The “helmet”, intended for patients with severe respiratory failure, such as those with Covid-19 pneumonia, reduces the need for intubation by 40%: this was revealed by the study coordinated by the Gemelli Hospital in Rome recently published in the scientific journal . American “Jama”
We have learned to recognize this strange support, which has unfortunately become familiar to the news, but not everyone knows that it is a totally Italian tool: what the resuscitators call in lingo. “helmet“It is intended for patients with severe respiratory failure, such as those with Covid-19 pneumonia. A non-invasive ventilation solution, invented and produced in Italy, and used mainly by Italian rescuers. But now, a study just published in an authoritative scientific journal “Jama”, the Journal of the American Medical Association, shows that in Covid-19 patients the “Italian way” may be the winner.
The “helmet”, in fact, reduces the need for intubation by 40%, compared to high-flow oxygen therapy, which is considered the optimal respiratory support in hypoxemia. The authors Domenico Luca Grieco and Massimo Antonelli for the Covid-Icu Gemelli Study Group, they recognize that the helmet is the best method to make patients with acute respiratory failure, caused by pneumonia, “breathe”, reducing the need for intubation and invasive mechanical ventilation.
“The helmet is a totally Italian approach. Its use is not frequent abroad – explains Dr.
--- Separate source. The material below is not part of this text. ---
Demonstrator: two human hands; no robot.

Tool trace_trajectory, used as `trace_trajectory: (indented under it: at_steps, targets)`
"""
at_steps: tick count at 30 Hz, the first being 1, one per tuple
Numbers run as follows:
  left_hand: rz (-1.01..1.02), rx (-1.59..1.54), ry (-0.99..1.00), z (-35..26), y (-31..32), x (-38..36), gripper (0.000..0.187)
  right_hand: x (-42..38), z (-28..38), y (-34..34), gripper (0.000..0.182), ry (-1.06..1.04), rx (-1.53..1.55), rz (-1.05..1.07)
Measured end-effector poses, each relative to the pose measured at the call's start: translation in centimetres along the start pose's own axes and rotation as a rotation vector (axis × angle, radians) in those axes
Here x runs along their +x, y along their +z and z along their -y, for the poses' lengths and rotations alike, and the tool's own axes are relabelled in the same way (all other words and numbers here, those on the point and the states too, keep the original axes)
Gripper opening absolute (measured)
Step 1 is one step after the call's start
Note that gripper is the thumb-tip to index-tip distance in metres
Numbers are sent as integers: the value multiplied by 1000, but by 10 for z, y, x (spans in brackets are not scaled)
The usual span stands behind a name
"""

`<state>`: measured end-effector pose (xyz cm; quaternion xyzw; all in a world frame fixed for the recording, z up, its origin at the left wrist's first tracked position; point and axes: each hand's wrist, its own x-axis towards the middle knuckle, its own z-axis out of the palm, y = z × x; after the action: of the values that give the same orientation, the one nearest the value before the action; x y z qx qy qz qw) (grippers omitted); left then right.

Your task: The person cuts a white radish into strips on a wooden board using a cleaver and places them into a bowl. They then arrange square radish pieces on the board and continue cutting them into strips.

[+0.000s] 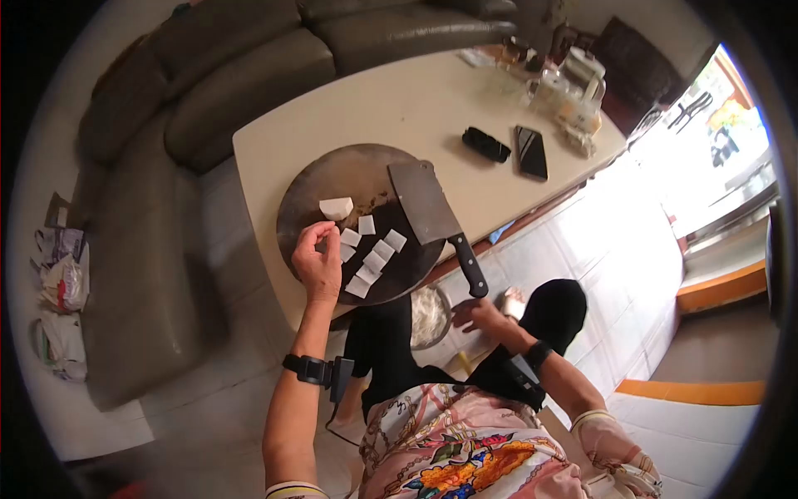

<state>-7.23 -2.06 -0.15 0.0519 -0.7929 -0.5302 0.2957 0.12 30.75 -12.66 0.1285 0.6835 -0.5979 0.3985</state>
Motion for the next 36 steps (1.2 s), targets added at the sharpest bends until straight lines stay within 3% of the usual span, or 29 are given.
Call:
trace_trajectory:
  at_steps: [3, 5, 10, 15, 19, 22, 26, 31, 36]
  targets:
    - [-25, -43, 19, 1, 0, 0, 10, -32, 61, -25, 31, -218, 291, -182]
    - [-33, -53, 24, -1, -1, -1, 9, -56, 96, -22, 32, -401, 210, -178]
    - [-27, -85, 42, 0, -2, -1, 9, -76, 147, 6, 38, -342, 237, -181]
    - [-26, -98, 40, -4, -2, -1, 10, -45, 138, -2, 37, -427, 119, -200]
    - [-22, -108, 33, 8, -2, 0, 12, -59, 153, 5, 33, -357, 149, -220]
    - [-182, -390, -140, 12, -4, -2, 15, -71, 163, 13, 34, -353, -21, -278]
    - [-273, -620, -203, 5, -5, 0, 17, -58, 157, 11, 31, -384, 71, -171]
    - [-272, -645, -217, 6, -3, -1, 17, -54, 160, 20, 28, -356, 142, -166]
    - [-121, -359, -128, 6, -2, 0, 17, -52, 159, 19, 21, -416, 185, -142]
Domenico Luca Grieco, resuscitator of the Intensive Care Unit of the Hospital Columbus Covid2-Fondazione Policlinico Universitario Agostino Gemelli IRCCS – while high-flow oxygen therapy has so far been considered the standard of gold for these patients. The helmet is a different way of helping patients, since it allows to deliver very high pressures that allow the lung affected by the inflammatory process to ‘reopen’ and reduce respiratory fatigue in these patients. Studies in the past have shown that the use of these high pressures protects the lung from further damage during ventilation. “
“Furthermore – continues Luca Grieco – the helmet is very comfortable compared to the other non-invasive ventilation interfaces: this allows continuous treatments with few interruptions, which would seem to be a fundamental feature to avoid intubation. In this work we compare the effects of “high flow oxygen therapy with those of the helmet. And the results show that the helmet avoids the use of invasive ventilation (intubation) in approximately 40% more patients ”.
However, punctuality is needed. “Patients treated with helmets must be closely monitored – explains Dr. Grieco – because when intubation becomes necessary, it should not be delayed, doing so would increase mortality. They are promising results, the result of work carried out in an emergency context ”.
The Henivot study, coordinated by the Gemelli Polyclinic in Rome, funded by the Italian Society of Anesthesia, Analgesia, Intensive Care and Intensive Care and carried out in collaboration with the Hospital of Rimini and the Universities of Ferrara, Chieti and Bologna, was carried out between October 2020 and February 2021 in 109 patients enrolled in some Italian intensive care units.
Massimo Antonelli, Domenico Luca Grieco and Gennaro De Pascale
The “helmets” are produced in Emilia Romagna, precisely in Mirandola, in the Silicon Valley of Italian electromedicine. To believe in helmets for patients with Covid-19 there were also 5 Italian businessmen – Flavio Cattaneo, Luca Cordero di Montezemolo, Diego Della Valle, Isabella Seragnoli and Alberto Vacchi – who, last spring, through the association “Aiutiamoci”, founded by them, they bought several hundred to donate to various Italian regions, including Lazio.